Here is what I suggest:
1) Artists should be exposed to the Church in a way that allows for profound contemplation of the faith.
2) Churches should empower parishioners to support their local artists.
If churches asked their parishioners to donate equipment, paint, cameras, laptops, instruments, recording devices, and so on, don't you think the response would be overwhelming? All you need to do at the pulpit is ask, "Would you like better art hanging in the parish hall? Would you like someone to compose more meaningful hymns? Would you like to have a movie-viewing that your kids actually want to come to?" What if churches got together to support a fellowship of artists who work and pray in the parish while completing artistic projects for the church? There could even be exhibits or awards given by the diocese or head pastor. Perhaps a member of a local church could volunteer to mentor a few artists a year ...

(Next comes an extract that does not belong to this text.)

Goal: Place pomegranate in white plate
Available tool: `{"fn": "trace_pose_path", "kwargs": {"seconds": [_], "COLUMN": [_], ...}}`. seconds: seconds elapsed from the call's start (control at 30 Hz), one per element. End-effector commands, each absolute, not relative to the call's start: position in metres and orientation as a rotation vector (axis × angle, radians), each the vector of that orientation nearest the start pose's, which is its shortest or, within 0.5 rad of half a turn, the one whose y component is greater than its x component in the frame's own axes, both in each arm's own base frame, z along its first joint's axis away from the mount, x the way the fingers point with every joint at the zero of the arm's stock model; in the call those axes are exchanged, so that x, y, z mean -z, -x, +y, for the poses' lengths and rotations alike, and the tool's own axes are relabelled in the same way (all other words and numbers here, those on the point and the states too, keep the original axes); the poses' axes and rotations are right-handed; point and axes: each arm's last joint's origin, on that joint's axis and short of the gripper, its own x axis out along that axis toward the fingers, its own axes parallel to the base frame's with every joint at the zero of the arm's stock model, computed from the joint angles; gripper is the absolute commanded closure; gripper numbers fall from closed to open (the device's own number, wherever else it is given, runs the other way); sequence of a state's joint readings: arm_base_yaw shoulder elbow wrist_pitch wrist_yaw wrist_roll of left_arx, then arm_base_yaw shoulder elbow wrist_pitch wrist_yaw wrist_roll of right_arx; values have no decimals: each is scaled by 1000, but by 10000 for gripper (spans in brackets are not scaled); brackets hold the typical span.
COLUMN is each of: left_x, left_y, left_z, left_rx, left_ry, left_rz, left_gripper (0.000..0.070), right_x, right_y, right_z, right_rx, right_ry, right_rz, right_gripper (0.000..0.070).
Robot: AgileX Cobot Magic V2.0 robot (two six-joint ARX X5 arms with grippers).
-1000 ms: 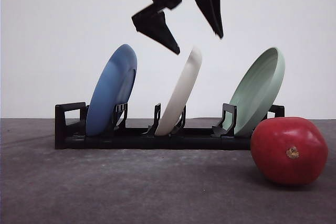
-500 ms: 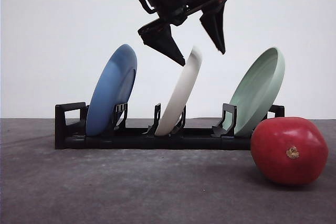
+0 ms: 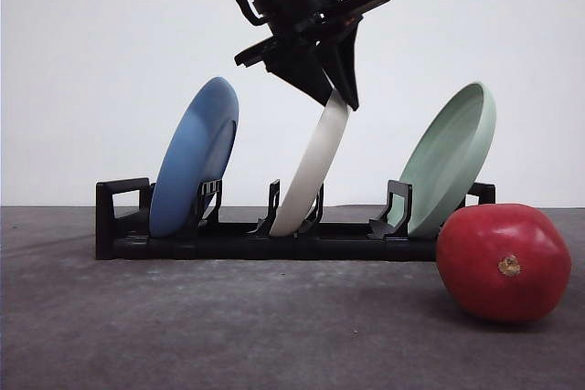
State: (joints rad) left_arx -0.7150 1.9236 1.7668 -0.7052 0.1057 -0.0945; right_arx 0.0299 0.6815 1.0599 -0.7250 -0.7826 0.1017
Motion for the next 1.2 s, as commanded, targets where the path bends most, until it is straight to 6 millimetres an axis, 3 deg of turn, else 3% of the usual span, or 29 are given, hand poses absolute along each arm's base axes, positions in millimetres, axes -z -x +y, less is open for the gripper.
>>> {"fn": "trace_pose_path", "kwargs": {"seconds": [0.0, 0.3, 0.6, 0.9, 1.17], "left_x": [-297, -304, -357, -429, -448], "left_y": [-322, -319, -290, -218, -142], "left_z": [-289, -287, -270, -233, -206], "left_rx": [734, 767, 854, 1060, 1097], "left_ry": [-181, -162, -112, -64, -244], "left_rz": [867, 863, 765, 667, 743], "left_gripper": [700, 700, 700, 700, 699], "right_x": [-390, -390, -389, -389, -389], "right_y": [-102, -102, -102, -102, -102], "right_z": [24, 24, 24, 24, 24], "right_rx": [-793, -792, -790, -790, -790], "right_ry": [-223, -225, -220, -221, -221], "right_rz": [358, 368, 369, 370, 370], "right_gripper": [68, 68, 68, 68, 68]}}
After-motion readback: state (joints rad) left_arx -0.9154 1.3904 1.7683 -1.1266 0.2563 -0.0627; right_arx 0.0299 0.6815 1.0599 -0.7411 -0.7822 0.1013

I'm just spit-balling, here. I'm sure there would be many hurdles to jump before such initiatives could take place. But, here's something I would bet my life on: Excellent Christian art will sell. There are plenty of families who play Veggie Tales on repeat and would love to buy anything that comes remotely close to its quality. There are myriad Christian schools who want their high school students to find satisfying alternatives to what is playing in their iTunes. Parishes want lovely, inspiring things to hang on their walls. So many Americans are desperate for this stuff!
In the end, we need more Medicis AND we need more Michelangelos, the latter being the more difficult to find. There are talented artists who just aren't exposed to the mystery of the faith, and we need to seek them out and give them an incentive to get to know the story of Salvation History.
I have high hopes that American Christian art can rise to the occasion. And I promise, when my books sell millions and the big fat checks come rolling in, the first thing I'll do is engage my brilliant plan for a fellowship.
Also, to end on a high note, I thought I'd just list a few Christian resources that are the exception to the rule of mediocrity. Sometimes, it's just a matter of digging around until you find the good stuff :)
Pop Band: Needtobreathe
More Christian Music to Explore: Fr. Damian Ference's favorite albums of 2014.
Christian (adapted) Play: The Great Divorce
Christian Movie: The Restless Heart
For Visual Arts and Short Stories: Dappled Things
I've left so much out, I'm sure. Feel free to share in the comments if any inspiring works of art come to mind. And, bring more artists to the faith!